Exactly the lines from the one with "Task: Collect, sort" through the end of the material are to be output, both included, with no other text.

Data shown -
──────────────────────────────

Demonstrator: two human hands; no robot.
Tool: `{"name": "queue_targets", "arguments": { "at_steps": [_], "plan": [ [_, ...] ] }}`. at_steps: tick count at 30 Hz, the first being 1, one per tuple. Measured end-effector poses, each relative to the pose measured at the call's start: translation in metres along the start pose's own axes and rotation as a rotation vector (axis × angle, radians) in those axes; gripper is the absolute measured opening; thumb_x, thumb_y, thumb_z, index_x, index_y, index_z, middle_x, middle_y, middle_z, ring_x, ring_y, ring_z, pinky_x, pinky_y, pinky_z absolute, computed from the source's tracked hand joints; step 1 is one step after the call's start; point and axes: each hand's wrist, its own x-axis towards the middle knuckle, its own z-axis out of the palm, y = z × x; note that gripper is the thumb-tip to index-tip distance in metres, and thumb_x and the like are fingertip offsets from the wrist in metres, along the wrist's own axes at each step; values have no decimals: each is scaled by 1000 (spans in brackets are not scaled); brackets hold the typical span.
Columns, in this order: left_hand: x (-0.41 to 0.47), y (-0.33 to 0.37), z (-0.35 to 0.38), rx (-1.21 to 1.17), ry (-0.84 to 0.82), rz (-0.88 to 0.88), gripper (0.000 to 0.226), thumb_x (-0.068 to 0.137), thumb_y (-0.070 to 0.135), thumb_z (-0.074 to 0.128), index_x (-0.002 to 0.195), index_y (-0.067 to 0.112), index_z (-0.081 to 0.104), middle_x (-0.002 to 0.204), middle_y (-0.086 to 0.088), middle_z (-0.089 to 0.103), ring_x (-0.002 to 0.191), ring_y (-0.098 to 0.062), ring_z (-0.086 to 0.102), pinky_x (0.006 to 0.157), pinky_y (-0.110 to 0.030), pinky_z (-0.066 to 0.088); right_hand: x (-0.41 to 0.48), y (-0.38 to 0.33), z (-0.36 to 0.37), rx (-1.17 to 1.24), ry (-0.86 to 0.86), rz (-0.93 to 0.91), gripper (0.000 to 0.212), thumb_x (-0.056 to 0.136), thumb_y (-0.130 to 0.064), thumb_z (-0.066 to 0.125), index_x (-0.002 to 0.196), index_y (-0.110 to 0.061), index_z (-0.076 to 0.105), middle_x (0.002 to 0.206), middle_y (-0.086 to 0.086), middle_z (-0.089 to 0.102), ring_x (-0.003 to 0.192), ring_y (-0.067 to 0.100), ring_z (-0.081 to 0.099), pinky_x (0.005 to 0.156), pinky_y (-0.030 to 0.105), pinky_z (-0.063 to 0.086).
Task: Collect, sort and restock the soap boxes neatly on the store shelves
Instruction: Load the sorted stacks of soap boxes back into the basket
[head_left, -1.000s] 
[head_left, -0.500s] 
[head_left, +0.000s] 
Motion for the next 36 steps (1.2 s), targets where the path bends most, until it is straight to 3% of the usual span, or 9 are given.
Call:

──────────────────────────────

Exercise output -
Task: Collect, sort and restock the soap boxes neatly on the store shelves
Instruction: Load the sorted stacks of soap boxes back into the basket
[head_left, -1.000s] 
[head_left, -0.500s] 
[head_left, +0.000s] 
Motion for the next 36 steps (1.2 s), targets where the path bends most, until it is straight to 3% of the usual span, or 9 are given.
Call:

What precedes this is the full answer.